Advertisement
Articles

The Yorkshire Rebellions of 1469

The Yorkshire Rebellions of 1469

By Keith R. Dockray

The Ricardian, Vol.6 (1983)

Introduction: The history of fifteenth-century Yorkshire in general, and the Yorkshire rebellions of 1469 in particular, illustrates exceptionally well the compressed, contradictory nature of so much surviving later medieval primary source material. Such chronicle accounts as there are tend to be notably southern-orientated, their authors often ill-informed about (even uninterested in) the North of England. This is certainly true of London chronicles, such as the Great Chronicle of London and Fabian’s Chronicle, both written during the reign of Henry VII, and probably the work of the same London merchant Robert Fabian. Worse still, southern chroniclers are sometimes downright hostile to the North and northerners: the monkish continuator of the Croyland Chronicle, for instance, who (at the Fenland abbey of Crowland) penned his account of the 1460s not much later than 1469, was both frenziedly fearful of (and fanatically hostile to) the alien hordes from north of Trent, especially when, as in 1469, they invaded the Midlands and threatened the South.

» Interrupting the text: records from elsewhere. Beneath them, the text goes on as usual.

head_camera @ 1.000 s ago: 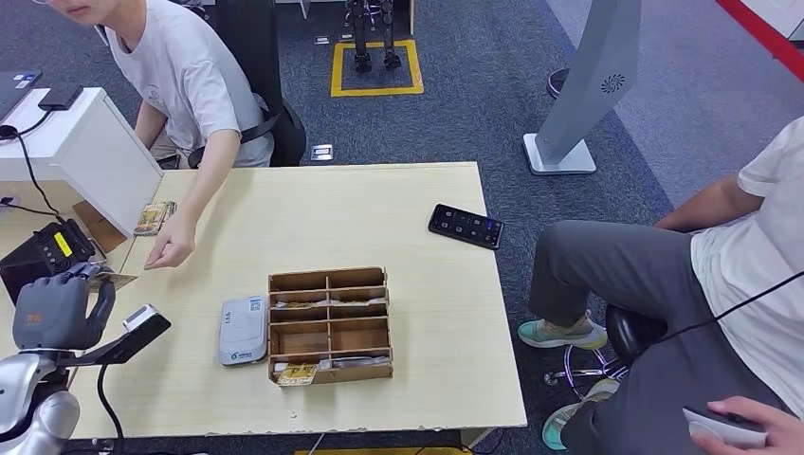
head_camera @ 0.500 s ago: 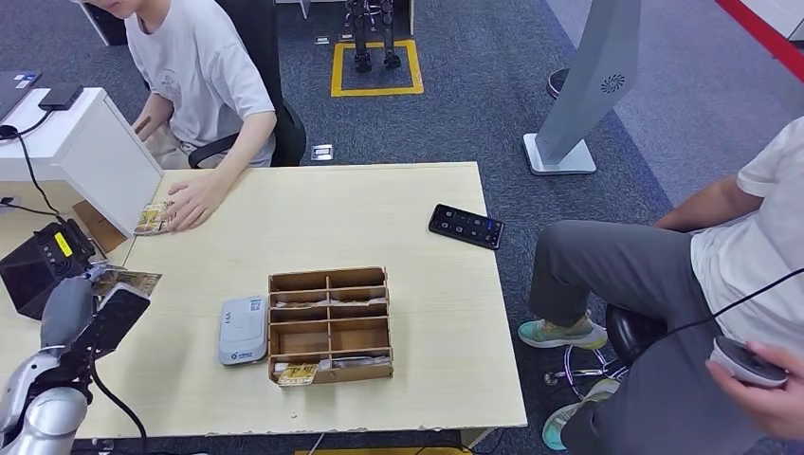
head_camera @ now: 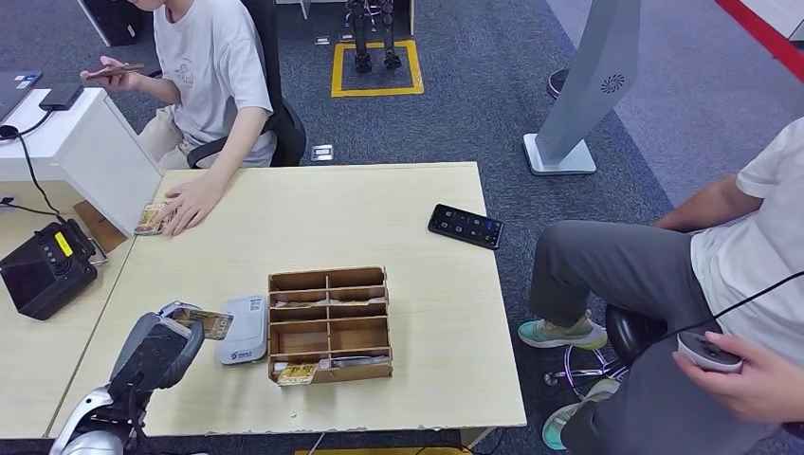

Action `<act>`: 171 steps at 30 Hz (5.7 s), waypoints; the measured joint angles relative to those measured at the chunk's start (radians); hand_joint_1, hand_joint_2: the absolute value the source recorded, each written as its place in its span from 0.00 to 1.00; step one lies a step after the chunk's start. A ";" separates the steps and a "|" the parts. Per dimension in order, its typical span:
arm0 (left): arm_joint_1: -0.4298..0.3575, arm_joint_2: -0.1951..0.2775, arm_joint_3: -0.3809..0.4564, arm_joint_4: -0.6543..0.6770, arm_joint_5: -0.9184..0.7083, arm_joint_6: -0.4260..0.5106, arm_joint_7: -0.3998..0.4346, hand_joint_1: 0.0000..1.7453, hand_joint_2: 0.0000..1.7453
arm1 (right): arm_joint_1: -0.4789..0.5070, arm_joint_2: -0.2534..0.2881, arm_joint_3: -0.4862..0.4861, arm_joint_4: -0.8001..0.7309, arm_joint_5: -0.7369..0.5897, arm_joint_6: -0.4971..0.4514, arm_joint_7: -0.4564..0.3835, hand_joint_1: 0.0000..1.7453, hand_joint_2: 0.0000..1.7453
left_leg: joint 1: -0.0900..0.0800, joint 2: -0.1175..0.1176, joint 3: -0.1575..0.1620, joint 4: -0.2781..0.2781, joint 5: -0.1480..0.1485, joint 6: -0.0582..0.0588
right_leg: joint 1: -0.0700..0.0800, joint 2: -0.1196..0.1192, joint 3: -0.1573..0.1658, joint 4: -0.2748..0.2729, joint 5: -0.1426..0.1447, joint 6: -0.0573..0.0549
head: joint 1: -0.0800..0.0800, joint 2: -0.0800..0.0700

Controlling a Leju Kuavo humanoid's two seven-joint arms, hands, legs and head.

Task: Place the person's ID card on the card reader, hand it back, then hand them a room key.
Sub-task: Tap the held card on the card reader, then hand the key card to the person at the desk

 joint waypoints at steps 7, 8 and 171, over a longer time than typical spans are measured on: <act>0.006 -0.043 -0.042 0.005 -0.076 0.058 0.032 1.00 1.00 | 0.000 0.001 0.000 0.000 0.005 -0.002 0.013 0.00 1.00 | 0.000 0.000 0.000 0.000 0.000 0.000 | 0.000 0.000 0.000 0.000 0.000 0.000 | 0.000 0.000; 0.001 -0.053 -0.047 0.010 -0.087 0.066 0.035 1.00 1.00 | 0.000 0.001 0.000 0.000 0.005 -0.002 0.015 0.00 1.00 | 0.000 0.000 0.000 0.000 0.000 0.000 | 0.000 0.000 0.000 0.000 0.000 0.000 | 0.000 0.000; -0.553 -0.131 0.065 0.444 -0.241 0.572 -0.279 0.00 1.00 | -0.001 -0.014 0.233 0.006 0.008 0.001 0.000 0.00 1.00 | 0.000 -0.002 -0.001 0.001 0.003 -0.002 | 0.000 -0.001 -0.001 0.001 0.002 -0.001 | 0.000 0.000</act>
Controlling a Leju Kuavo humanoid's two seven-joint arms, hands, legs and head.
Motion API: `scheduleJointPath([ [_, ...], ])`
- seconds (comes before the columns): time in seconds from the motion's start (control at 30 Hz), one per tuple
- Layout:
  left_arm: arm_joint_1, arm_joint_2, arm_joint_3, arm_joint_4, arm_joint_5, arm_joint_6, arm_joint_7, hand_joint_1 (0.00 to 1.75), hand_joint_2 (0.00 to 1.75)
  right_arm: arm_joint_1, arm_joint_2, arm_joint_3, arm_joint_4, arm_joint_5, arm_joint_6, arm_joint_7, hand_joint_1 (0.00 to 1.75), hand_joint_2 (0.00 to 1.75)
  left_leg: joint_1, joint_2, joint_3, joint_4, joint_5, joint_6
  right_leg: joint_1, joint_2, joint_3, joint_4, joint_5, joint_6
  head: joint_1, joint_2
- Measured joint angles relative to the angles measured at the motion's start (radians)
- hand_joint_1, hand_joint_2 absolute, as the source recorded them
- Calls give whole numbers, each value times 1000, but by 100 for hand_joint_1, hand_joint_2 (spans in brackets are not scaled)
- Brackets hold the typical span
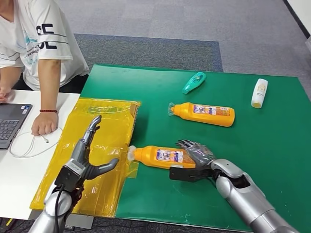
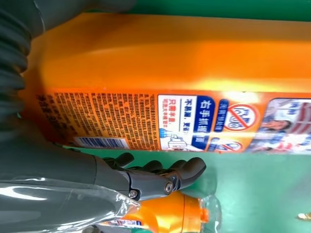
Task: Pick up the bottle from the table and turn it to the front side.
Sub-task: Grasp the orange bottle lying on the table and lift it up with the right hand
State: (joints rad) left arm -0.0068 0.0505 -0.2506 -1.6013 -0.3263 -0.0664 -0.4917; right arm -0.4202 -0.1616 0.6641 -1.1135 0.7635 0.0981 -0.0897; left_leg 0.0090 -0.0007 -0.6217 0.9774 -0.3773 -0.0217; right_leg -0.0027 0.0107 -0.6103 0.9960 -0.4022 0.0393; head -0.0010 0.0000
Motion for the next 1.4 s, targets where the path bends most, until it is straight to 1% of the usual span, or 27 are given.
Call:
scheduleJointPath([
  [0.27, -10, -6, 0, 10, 3, -2, 0, 0, 175, -31, 2, 38, 52, -6, 6, 5, 0, 175, 0, 0, 1, 0, 0, 0, 0, 0, 0, 0, 0, 0, 0, 0],
  [0.3, -10, -7, 0, 10, 4, -2, 0, 0, 175, -34, 3, 41, 56, -6, 6, 5, 6, 175, 0, 0, 1, 0, 0, 0, 0, 0, 0, 0, 0, 0, 0, 0],
  [0.4, -11, -7, 0, 12, 8, -2, 0, 0, 175, -43, 3, 50, 69, -11, 7, 5, 58, 175, 0, 0, 2, 0, 0, 0, 0, 0, 1, 0, 1, -1, 0, 0],
  [0.43, -11, -7, 0, 13, 9, -2, 0, 0, 175, -45, 3, 52, 72, -13, 7, 5, 96, 175, 0, 0, 2, 0, 0, 0, 0, 0, 1, 0, 1, -1, 0, 0],
  [0.53, -11, -7, 0, 14, 13, -2, 0, 0, 175, -48, 4, 55, 78, -19, 8, 5, 175, 175, 0, 0, 3, 0, 0, -1, 0, 0, 2, 0, 1, -2, 0, 0],
  [0.93, -14, -7, 0, 23, 18, -2, 0, 0, 175, -61, 4, 62, 100, -64, 10, 0, 175, 175, 0, 0, 4, 0, 1, -1, 0, 0, 3, 0, 2, -2, 0, 0],
  [1.1, -18, -7, 0, 28, 21, -2, -1, 0, 175, -64, 3, 60, 114, -112, 9, -31, 175, 175, 0, 0, 4, 0, 1, -1, 0, 0, 2, 0, 1, -2, 0, 0],
  [1.17, -21, -7, 0, 31, 25, -2, -3, 0, 175, -63, 2, 55, 121, -148, 12, -65, 175, 175, 0, 0, 4, 0, 1, -1, 0, 0, 2, 0, 1, -2, 0, 0],
  [1.27, -28, -6, 0, 39, 33, -2, -10, 0, 175, -53, -3, 39, 130, -221, 37, -139, 175, 175, 0, 1, 5, 0, 1, -1, 0, 1, 2, 0, 1, -2, 0, 0],
  [1.33, -35, -6, 0, 47, 42, -3, -21, 0, 175, -42, -15, 18, 137, -295, 82, -214, 175, 175, 0, 1, 5, 0, 1, -1, 0, 1, 2, 0, 1, -2, 0, 0],
  [1.4, -43, -4, 0, 59, 53, -5, -37, 0, 175, -23, -36, -12, 148, -400, 162, -319, 175, 175, 0, 0, 4, 0, 1, -1, 0, 0, 2, 0, 1, -2, 0, 0],
])
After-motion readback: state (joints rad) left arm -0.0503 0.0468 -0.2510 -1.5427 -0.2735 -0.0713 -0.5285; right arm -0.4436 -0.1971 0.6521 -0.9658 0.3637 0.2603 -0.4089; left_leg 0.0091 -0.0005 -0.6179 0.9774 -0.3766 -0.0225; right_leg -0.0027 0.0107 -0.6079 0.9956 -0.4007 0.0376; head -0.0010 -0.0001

The only chronicler of the period with both a considerable interest in, and knowledge of, northern affairs is the author of the Chronicle of John Warkworth. In all probability, this chronicle was written by John Warkworth, sometime Master of Peterhouse, Cambridge, between 1478 and 1483 (and if, as seems likely, he took his name from the Northumberland village of Warkworth, this might explain his north-country interests). Warkworth’s Chronicle, however, has received a mixed press from fifteenth-century historians: on the one hand, it has been described (by Antonia Gransden) as a ‘well – informed, contemporary and generally moderate account’ of the first thirteen years of Edward IV’s reign (1461-74); on the other, it has been criticised (by J. R. Lander) as compressed to the point of confusion and inaccuracy, its author a man writing without notes, whose memory is suspect and whose chronology is unreliable. Certainly, as a source for the Yorkshire rebellions of 1469, it has distinct shortcomings.